Footsteps in the wrong direction
Claiming my identity
Hide my face from your expression
While the world takes hold of me
I'm sick of pretending
This is who I am
I'm sick of defending
Who I am not
Guide my feet
Let my eyes see only you
Take my heart
I'm falling back on you
Consequences for my defeat
Unmasking the one who used to be
Now the world sees "the real me"
My creator sees "authentic beauty"
I came across this the other day. I wrote this at a very trying time in my life. I didn't know who I really wanted to be. My convictions were running my life, literally. I was such a defensive person, and I thought I was defending what I believed in, but I was really covering up my guilt and convictions. This is just a little piece of what I've fought through and what I have overcome. I know that I'm not even close to being who God wants me to be, but I'm a work in progress.
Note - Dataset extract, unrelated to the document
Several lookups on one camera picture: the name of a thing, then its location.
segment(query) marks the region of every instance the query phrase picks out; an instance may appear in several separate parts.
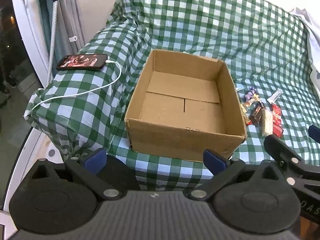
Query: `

I want to encourage you today, to let God lead. It's scary, and usually not where you feel like you want to be, but once you're in it...you won't want to leave. For me it meant making some changes and realizing the world didn't revolve around Jody! I was completely humbled! Trust me to whoever is reading, it isn't always going to be easy, but it's worth it! People will see your different, your actions will speak for themselves! My defensiveness usually came from being "preached at", you shouldn't wear that, you shouldn't do that, you shouldn't be there...but once you let God lead your life, you'll know what to do!